* [Exercise requirements]:
Repeat exactly the lines beginning at the one that contains "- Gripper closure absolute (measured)" and running to the end of the material. Omit the pictures.

* [Data segment]:
- - - - - - -

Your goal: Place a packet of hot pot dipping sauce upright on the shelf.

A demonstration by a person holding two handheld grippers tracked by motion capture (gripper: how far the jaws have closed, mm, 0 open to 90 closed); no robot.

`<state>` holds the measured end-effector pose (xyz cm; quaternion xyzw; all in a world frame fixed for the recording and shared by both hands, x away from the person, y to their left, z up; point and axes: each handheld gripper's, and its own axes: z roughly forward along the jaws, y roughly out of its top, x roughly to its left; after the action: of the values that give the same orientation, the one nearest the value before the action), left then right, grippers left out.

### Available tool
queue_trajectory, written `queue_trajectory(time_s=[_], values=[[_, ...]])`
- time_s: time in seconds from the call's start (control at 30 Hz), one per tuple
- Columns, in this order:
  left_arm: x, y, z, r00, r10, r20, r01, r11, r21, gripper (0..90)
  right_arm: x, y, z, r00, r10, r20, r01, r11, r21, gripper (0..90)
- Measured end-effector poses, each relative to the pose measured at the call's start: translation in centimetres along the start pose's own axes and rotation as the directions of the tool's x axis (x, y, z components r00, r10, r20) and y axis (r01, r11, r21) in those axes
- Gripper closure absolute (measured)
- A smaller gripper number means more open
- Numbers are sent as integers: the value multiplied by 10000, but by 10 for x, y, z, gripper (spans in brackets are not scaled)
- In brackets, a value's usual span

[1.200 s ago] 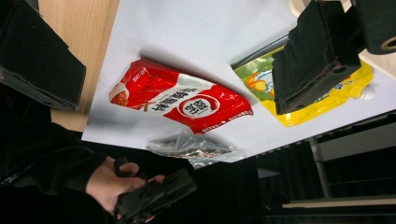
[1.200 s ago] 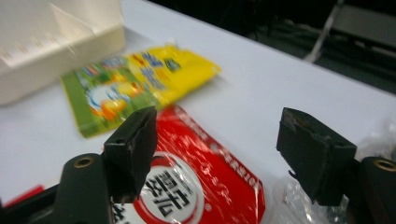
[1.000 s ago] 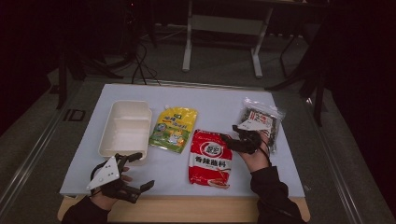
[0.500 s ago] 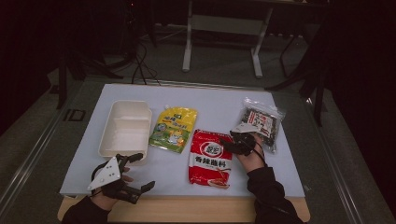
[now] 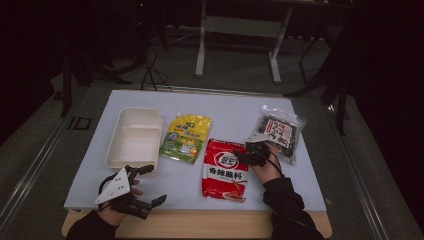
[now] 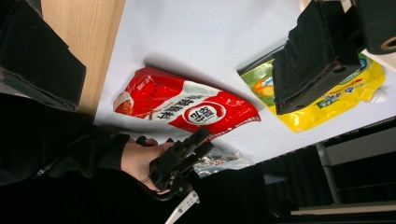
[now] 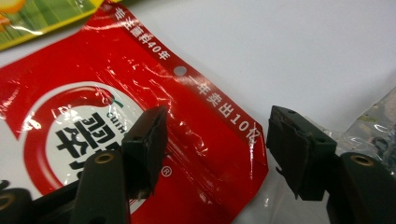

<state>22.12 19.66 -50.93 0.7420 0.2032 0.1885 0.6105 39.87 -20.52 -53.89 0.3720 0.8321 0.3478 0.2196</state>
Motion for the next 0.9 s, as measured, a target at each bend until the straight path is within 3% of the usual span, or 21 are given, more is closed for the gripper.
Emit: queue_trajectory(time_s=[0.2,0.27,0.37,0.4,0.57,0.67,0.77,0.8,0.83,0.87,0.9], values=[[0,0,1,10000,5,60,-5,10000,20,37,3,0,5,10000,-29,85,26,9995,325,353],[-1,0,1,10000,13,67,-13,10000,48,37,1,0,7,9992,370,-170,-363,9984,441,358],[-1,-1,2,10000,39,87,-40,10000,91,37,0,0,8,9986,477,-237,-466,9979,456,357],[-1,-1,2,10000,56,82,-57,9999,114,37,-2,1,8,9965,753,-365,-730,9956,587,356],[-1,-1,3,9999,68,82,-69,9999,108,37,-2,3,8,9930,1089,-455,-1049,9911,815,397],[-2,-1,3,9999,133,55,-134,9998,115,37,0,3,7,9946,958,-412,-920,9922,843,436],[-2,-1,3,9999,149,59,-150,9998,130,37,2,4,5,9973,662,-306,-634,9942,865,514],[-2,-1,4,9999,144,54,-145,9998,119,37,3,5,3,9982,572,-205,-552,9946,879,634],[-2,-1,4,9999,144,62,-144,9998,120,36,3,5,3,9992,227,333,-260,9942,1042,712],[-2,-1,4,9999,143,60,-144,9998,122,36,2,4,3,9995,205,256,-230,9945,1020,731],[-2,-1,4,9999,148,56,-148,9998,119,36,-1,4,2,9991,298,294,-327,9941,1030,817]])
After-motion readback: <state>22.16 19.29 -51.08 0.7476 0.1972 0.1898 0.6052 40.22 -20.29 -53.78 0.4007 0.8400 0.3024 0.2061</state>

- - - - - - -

* [Output below]:
- Gripper closure absolute (measured)
- A smaller gripper number means more open
- Numbers are sent as integers: the value multiplied by 10000, but by 10 for x, y, z, gripper (spans in brackets are not scaled)
- In brackets, a value's usual span

[1.200 s ago] 
[1.200 s ago] 
[1.000 s ago] 
[0.500 s ago] 
[now] 
[now] 
[now] 

<state>22.12 19.66 -50.93 0.7420 0.2032 0.1885 0.6105 39.87 -20.52 -53.89 0.3720 0.8321 0.3478 0.2196</state>
Motion for the next 0.9 s, as measured, a target at each bend until the straight path is within 3% of the usual span, or 21 are given, more is closed for the gripper.
Emit: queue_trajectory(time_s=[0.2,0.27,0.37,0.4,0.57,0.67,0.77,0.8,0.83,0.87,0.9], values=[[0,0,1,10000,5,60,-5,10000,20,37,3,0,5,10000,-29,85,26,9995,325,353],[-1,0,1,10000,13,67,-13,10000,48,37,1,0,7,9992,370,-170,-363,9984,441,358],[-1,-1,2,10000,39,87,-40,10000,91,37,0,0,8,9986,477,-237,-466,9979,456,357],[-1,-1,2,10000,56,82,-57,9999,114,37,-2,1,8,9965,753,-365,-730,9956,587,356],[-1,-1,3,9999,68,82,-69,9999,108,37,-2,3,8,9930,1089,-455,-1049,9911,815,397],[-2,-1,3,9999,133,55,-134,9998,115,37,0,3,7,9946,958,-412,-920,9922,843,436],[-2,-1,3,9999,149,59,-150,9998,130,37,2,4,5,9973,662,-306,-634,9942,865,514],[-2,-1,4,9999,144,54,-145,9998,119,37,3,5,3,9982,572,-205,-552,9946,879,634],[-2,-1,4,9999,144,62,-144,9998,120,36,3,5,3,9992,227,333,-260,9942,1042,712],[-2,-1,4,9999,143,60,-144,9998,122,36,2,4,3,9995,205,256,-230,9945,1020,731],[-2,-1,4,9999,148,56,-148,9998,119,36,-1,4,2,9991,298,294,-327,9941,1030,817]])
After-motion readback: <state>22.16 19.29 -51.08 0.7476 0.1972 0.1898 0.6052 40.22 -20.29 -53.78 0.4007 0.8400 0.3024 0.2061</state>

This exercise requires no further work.